### Aim of the exercise
Skip all pictures. Set down only the lines starting at the line containing "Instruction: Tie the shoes" and running to the end of the listing.

### Data block
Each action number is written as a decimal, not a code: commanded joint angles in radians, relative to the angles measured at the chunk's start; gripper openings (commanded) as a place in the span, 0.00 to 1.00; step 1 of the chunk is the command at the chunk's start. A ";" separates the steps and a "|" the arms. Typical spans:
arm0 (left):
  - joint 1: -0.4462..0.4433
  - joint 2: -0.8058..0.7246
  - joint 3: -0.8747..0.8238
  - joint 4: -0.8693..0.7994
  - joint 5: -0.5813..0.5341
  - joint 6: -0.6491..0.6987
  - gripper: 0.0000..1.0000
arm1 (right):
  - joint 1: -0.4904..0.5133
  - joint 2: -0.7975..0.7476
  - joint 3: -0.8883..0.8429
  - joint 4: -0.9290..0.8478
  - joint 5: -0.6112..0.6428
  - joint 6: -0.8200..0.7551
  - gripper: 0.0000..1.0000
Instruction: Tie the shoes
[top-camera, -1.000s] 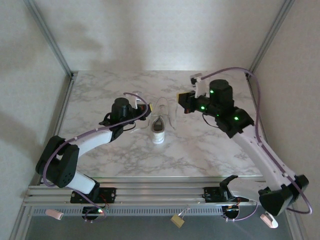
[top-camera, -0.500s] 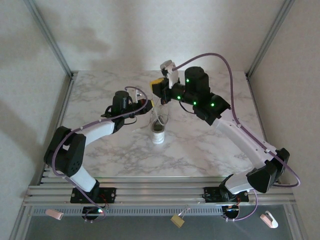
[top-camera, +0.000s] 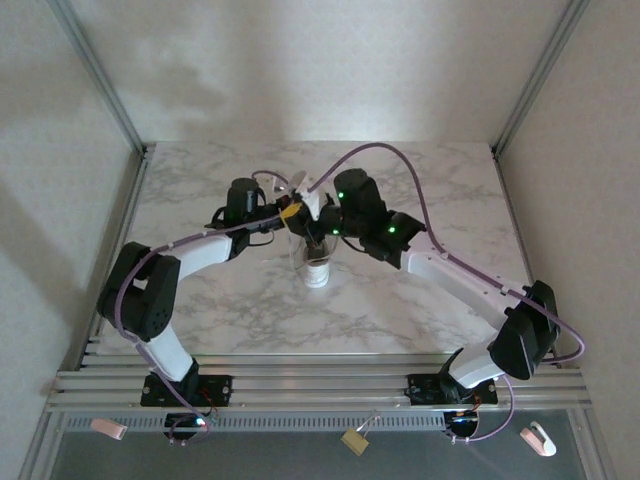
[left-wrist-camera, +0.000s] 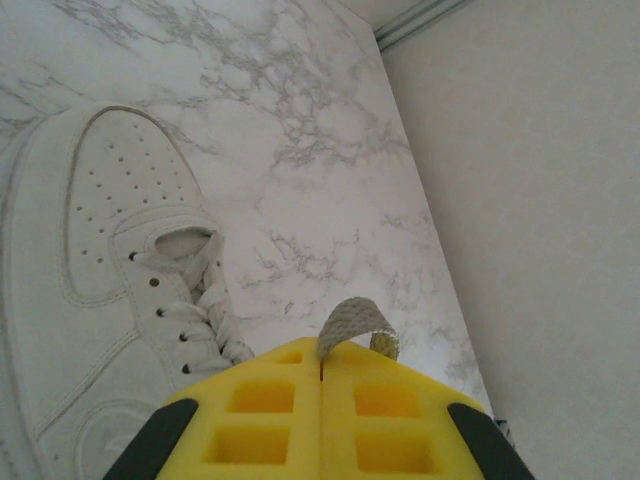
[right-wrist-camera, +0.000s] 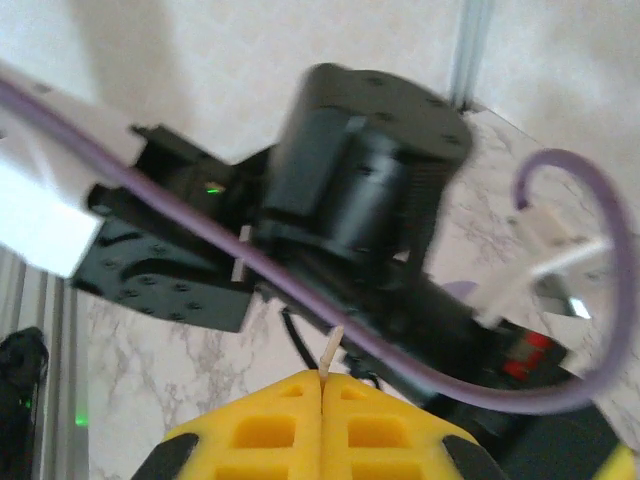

### Task solution
Instruction: Tie the shoes
[top-camera, -1.000s] 
[top-camera, -0.500s] 
[top-camera, +0.000s] 
[left-wrist-camera, +0.000s] 
[right-wrist-camera, +0.000s] 

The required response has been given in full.